Großes Mausohr

Myotis myotis

Körpermaße:
Kopf-Rumpfverhältnis: 65 - 80 mm
Unterarmlänge: 54 - 67 mm
Spannweite der Flügel: 350 - 430 mm
Schwanzlänge: 45 - 61 mm
Gewicht: 28 - 40 g
Auffällige Merkmale: Große Art, die sich durch ihre Körpermaße eindeutig von anderen unterscheidet, Schnauze relativ kurz und breit, Ohren lang und breit, Ohrvorderrand deutlich nach hinten gebogen. Das Fell ist auf dem Rücken gelblichbraun bis hellbraun, der Bauch ist hell bis weißlich mit hellbräunlichem, gelblichem oder grauen Anflug. Jungtiere dunkler.
Rufamplitudenmaximum bei ca. 28 - 62 kHz
Nahrung: vorwiegend Nachtschmetterlinge, Käfer (auch flugunfähige) Weberknechte, Heuschrecken und Spinnen.

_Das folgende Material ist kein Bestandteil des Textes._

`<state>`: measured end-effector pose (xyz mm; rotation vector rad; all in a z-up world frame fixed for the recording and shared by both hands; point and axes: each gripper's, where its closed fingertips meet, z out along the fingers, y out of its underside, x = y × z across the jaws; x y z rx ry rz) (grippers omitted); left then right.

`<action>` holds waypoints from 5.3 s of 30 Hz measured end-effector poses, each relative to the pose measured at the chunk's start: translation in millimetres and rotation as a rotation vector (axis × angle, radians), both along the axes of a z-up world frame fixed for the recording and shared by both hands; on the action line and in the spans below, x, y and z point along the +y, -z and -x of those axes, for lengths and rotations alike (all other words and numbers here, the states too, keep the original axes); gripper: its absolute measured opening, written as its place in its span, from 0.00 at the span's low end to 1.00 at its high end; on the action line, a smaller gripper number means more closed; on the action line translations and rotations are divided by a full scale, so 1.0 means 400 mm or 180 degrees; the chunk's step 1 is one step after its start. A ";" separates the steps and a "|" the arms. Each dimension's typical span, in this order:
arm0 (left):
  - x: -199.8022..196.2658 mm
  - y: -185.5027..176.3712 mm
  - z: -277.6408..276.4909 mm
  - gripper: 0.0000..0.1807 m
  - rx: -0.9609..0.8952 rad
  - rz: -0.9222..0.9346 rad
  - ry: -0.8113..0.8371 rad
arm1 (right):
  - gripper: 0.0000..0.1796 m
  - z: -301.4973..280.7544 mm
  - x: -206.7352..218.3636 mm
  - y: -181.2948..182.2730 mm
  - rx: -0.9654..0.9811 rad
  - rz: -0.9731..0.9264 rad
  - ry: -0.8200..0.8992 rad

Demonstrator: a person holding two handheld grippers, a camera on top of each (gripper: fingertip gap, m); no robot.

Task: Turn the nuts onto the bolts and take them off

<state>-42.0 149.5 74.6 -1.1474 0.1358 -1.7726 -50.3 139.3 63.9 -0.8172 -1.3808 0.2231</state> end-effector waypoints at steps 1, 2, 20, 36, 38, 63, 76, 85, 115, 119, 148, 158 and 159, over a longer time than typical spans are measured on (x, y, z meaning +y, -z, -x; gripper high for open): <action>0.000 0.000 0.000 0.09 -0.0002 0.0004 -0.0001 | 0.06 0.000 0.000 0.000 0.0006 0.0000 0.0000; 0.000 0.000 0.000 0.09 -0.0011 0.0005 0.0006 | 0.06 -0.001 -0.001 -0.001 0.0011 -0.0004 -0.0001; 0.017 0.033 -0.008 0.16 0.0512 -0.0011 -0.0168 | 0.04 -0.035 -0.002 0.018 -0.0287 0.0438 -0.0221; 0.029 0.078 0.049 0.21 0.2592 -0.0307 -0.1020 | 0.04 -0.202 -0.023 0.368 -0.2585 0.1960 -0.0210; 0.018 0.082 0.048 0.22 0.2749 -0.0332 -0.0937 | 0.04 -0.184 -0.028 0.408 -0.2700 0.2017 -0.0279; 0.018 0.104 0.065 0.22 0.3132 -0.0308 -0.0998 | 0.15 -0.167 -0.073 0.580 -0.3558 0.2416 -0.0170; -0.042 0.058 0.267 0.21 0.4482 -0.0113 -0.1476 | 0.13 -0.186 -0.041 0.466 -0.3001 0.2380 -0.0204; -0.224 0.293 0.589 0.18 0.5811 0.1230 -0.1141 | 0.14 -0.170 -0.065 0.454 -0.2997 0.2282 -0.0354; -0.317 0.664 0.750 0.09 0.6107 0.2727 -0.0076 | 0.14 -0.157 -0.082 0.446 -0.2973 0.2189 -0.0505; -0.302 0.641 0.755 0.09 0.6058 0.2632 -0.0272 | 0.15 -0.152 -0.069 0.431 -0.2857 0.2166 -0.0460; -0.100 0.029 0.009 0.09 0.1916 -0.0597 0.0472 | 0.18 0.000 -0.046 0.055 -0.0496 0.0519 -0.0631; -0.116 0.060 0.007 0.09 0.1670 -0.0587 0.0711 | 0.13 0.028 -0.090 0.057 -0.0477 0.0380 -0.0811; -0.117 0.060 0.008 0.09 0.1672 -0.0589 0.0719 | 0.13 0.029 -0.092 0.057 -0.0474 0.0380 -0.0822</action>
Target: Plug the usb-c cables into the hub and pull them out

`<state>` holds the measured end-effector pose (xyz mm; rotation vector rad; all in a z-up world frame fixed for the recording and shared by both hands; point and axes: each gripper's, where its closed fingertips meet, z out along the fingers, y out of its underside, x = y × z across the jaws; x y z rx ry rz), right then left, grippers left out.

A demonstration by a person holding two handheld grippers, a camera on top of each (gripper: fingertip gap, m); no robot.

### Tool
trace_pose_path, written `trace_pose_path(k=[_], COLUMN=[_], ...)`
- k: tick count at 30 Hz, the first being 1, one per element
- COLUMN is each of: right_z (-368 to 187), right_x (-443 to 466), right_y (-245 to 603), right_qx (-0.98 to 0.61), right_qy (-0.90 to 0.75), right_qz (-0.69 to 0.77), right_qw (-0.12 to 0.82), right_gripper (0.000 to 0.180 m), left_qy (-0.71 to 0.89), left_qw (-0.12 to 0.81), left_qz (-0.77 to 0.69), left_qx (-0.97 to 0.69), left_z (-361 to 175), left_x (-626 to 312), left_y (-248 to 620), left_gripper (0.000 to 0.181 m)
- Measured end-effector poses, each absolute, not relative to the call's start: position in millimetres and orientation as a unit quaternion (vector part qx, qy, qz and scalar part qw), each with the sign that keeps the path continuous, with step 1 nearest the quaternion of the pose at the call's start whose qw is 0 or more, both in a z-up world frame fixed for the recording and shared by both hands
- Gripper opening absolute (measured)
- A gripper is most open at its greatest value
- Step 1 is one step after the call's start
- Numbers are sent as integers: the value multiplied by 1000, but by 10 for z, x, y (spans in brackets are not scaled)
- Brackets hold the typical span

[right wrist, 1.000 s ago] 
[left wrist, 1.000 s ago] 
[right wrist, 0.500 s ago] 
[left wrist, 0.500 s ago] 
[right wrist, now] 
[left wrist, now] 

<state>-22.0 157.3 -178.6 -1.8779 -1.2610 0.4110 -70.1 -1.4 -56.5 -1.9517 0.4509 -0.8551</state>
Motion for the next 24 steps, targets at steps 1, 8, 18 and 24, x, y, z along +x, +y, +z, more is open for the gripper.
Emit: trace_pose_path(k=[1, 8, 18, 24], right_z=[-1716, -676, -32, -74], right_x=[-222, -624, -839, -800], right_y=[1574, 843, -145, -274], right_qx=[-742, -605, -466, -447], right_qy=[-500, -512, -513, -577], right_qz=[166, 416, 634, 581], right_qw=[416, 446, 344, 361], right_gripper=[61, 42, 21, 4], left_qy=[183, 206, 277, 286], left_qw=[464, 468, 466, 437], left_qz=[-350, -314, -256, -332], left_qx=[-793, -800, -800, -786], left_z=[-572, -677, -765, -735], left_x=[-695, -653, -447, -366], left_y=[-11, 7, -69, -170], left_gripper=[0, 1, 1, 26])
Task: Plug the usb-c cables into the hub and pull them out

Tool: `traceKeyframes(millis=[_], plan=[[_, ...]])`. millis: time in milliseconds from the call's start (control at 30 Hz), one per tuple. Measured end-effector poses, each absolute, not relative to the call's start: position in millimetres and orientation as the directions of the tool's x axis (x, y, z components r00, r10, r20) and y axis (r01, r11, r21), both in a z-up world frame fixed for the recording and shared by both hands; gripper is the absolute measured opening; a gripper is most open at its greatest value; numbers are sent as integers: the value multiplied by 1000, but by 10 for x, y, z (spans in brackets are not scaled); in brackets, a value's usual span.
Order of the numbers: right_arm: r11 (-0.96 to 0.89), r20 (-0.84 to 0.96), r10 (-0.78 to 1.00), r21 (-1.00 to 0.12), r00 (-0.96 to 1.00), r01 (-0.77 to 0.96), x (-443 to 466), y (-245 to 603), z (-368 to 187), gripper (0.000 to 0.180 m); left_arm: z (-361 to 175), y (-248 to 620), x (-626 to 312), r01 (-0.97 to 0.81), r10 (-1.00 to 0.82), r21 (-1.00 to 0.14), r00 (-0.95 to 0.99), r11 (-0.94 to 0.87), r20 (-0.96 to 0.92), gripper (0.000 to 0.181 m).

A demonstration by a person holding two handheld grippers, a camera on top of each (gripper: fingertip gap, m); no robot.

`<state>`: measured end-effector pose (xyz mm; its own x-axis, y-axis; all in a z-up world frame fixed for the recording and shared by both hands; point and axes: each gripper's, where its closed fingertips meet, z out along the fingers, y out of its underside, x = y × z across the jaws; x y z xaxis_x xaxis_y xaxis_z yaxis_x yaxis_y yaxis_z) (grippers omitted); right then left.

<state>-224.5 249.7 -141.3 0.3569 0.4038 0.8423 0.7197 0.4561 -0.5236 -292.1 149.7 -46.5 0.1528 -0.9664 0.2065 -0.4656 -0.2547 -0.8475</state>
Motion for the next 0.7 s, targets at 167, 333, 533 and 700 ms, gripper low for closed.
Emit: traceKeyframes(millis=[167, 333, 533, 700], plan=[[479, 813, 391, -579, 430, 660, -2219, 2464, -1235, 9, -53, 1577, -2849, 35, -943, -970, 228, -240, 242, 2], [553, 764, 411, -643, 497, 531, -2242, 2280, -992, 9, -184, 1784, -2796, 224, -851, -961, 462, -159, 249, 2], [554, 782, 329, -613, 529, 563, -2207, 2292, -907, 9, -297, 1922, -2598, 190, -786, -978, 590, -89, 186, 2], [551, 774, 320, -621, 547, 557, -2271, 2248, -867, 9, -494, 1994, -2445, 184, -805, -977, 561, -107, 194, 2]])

Lebensweise und Lebensraum: Wärmeliebende Art. Fliegt zum Jagen in der Dämmerung aus, viel in Bodennähe, langsamer aber wendiger Flug, sammelt Laufkäfer vom Boden auf und frißt sie im Flug, jagt aber auch in Parks und Wiesen ca. 10 m hoch, hat feste Flugrouten. Sommerquartiere, auf geräumigen Dachböden alter Gebäude z.B. Kirchen, Schulen oder in Wohnhäusern, in den Wochenstuben sind nur Weibchen zum Teil über 500 Tieren mit ihren Jungtieren in großen Clustern frei an der Decke hängend sie bekommen meistens ein Junges, Zwillinge sind recht selten, die Männchen bilden eigene Wohnkolonien. Die Winterquartiere sind Keller, Stollen und Höhlen wo es zu größeren Ansammlungen zwischen Tieren beider Geschlechter kommt und sie überwiegend in Gruppen dicht aneinandergedrängt, freihängend schlafen. Die Winterquartiere müssen eine relative Luftfeuchtigkeit von 80 - 100% aufweisen, nicht zugig sein und eine Temperatur von 7 - 14C haben.
Häufigkeit/Gefährdung: Einige lokale Populationen in Mitteleuropa sind stabil, aber anderweitig im Rückgang. Gefährdung durch Habitat- veränderungen, Beseitigung von Feuchtgebieten, Nahrungs- entzug, Beunruhigung in/oder Zerstörung von Winterquartieren durch Verfüllung, Mangel an geeigneten Sommerquartieren durch Modernisierung bzw. Rekonstruktionen.